Restate the entire listing word for word.

# Data excerpts
• • •

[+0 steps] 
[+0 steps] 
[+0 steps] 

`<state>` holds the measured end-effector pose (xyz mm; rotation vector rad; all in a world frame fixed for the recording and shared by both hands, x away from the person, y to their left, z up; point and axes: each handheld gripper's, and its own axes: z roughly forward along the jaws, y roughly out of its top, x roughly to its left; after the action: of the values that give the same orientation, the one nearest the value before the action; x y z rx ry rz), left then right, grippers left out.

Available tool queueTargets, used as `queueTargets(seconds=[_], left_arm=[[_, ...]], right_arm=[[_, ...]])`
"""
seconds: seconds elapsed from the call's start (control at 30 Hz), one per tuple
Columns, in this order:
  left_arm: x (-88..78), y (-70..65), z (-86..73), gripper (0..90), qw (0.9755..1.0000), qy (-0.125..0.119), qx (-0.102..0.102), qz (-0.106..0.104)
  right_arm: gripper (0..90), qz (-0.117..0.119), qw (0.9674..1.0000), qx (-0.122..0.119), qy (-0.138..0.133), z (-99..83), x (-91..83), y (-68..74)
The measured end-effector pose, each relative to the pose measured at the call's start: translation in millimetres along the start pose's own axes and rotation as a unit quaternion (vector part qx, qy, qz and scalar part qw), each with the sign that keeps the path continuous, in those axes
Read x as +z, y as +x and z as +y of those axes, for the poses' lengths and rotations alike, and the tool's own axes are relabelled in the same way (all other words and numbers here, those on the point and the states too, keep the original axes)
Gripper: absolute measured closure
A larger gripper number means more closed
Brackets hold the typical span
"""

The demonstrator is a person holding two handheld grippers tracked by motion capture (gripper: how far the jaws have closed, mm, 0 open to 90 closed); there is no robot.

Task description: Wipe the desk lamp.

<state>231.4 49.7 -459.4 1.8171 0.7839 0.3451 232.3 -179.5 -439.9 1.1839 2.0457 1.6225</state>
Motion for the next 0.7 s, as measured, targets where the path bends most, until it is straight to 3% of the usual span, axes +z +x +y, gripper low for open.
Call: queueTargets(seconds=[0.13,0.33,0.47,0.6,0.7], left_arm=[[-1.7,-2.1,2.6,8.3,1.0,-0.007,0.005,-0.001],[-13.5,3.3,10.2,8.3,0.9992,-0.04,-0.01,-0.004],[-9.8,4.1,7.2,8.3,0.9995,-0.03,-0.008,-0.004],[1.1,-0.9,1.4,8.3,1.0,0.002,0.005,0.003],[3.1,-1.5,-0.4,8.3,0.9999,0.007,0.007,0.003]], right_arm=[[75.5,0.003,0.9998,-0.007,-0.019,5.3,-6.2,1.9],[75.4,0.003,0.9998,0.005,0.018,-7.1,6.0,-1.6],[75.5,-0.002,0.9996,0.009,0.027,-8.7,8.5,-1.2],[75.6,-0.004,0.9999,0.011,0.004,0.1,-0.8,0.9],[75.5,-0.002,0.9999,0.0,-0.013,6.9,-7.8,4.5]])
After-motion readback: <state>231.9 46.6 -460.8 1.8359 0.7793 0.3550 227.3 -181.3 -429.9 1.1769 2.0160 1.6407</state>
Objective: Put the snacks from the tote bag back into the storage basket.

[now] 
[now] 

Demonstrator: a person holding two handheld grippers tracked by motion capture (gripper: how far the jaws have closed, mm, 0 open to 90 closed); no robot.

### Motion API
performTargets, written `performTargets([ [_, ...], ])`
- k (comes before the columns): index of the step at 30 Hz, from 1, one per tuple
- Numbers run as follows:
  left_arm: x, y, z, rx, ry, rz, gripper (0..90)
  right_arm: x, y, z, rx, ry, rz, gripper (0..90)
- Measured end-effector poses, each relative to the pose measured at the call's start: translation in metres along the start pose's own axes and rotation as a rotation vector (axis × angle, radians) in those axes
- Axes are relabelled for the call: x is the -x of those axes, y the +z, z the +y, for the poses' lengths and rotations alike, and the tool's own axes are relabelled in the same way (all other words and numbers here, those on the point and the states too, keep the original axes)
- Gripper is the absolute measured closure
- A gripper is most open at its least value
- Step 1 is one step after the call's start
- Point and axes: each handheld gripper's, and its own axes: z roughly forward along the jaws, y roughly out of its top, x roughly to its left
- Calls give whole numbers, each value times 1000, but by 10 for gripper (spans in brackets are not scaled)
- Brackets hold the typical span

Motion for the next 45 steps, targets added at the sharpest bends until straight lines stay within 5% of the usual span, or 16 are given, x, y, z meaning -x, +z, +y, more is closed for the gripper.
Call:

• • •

# Exercise response
[+0 steps] 
[+0 steps] 
[+0 steps] 

`<state>` holds the measured end-effector pose (xyz mm; rotation vector rad; all in a world frame fixed for the recording and shared by both hands, x away from the person, y to their left, z up; point and axes: each handheld gripper's, and its own axes: z roughly forward along the jaws, y roughly out of its top, x roughly to its left; after the action: of the values that give the same orientation, the one nearest the value before the action; x y z rx ry rz), left then right, grippers left out.

Available tool queueTargets, used as `queueTargets(seconds=[_], left_arm=[[_, ...]], right_arm=[[_, ...]])`
"""
seconds: seconds elapsed from the call's start (control at 30 Hz), one per tuple
Columns, in this order:
  left_arm: x (-88..78), y (-70..65), z (-86..73), gripper (0..90), qw (0.9755..1.0000), qy (-0.125..0.119), qx (-0.102..0.102), qz (-0.106..0.104)
  right_arm: gripper (0..90), qz (-0.117..0.119), qw (0.9674..1.0000), qx (-0.122..0.119), qy (-0.138..0.133), z (-99..83), x (-91..83), y (-68..74)
The measured end-effector pose, each relative to the pose measured at the call's start: translation in millimetres along the start pose's own axes and rotation as a unit quaternion (vector part qx, qy, qz and scalar part qw), each with the sign that keeps the path continuous, in those axes
Read x as +z, y as +x and z as +y of those axes, for the poses' lengths and rotations alike, and the tool's own axes are relabelled in the same way (all other words and numbers here, those on the point and the states too, keep the original axes)
Gripper: absolute measured closure
A larger gripper number means more closed
Brackets hold the typical span
"""

The demonstrator is a person holding two handheld grippers tracked by motion capture (gripper: how far the jaws have closed, mm, 0 open to 90 closed); there is no robot.

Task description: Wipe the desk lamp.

<state>231.4 49.7 -459.4 1.8171 0.7839 0.3451 232.3 -179.5 -439.9 1.1839 2.0457 1.6225</state>
Motion for the next 0.7 s, as measured, targets where the path bends most, until it is straight to 3% of the usual span, axes +z +x +y, gripper low for open.
Call: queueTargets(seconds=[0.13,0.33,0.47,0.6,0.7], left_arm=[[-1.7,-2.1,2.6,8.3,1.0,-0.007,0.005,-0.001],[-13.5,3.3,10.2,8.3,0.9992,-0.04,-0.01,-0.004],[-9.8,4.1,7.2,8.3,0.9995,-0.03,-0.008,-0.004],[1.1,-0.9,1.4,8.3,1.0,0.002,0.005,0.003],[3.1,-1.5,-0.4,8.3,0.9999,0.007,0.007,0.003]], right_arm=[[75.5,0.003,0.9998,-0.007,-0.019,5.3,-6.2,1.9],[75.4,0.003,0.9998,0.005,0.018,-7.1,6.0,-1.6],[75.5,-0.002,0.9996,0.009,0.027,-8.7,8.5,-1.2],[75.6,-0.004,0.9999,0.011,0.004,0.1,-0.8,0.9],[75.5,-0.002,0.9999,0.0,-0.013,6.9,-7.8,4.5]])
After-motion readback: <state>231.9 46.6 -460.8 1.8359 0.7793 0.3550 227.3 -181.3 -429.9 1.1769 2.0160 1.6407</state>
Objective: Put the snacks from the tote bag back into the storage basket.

[now] 
[now] 

Demonstrator: a person holding two handheld grippers tracked by motion capture (gripper: how far the jaws have closed, mm, 0 open to 90 closed); no robot.

### Motion API
performTargets, written `performTargets([ [_, ...], ])`
- k (comes before the columns): index of the step at 30 Hz, from 1, one per tuple
- Numbers run as follows:
  left_arm: x, y, z, rx, ry, rz, gripper (0..90)
  right_arm: x, y, z, rx, ry, rz, gripper (0..90)
- Measured end-effector poses, each relative to the pose measured at the call's start: translation in metres along the start pose's own axes and rotation as a rotation vector (axis × angle, radians) in those axes
- Axes are relabelled for the call: x is the -x of those axes, y the +z, z the +y, for the poses' lengths and rotations alike, and the tool's own axes are relabelled in the same way (all other words and numbers here, those on the point and the states too, keep the original axes)
- Gripper is the absolute measured closure
- A gripper is most open at its least value
- Step 1 is one step after the call's start
- Point and axes: each handheld gripper's, and its own axes: z roughly forward along the jaws, y roughly out of its top, x roughly to its left
- Calls give whole numbers, each value times 1000, but by 10 for gripper (spans in brackets are not scaled)
- Brackets hold the typical span

Motion for the next 45 steps, targets added at the sharpest bends until straight lines stay within 5% of the usual span, or 16 are given, x, y, z meaning -x, +z, +y, more is closed for the gripper.
Call:

The response to the exercise is now finished.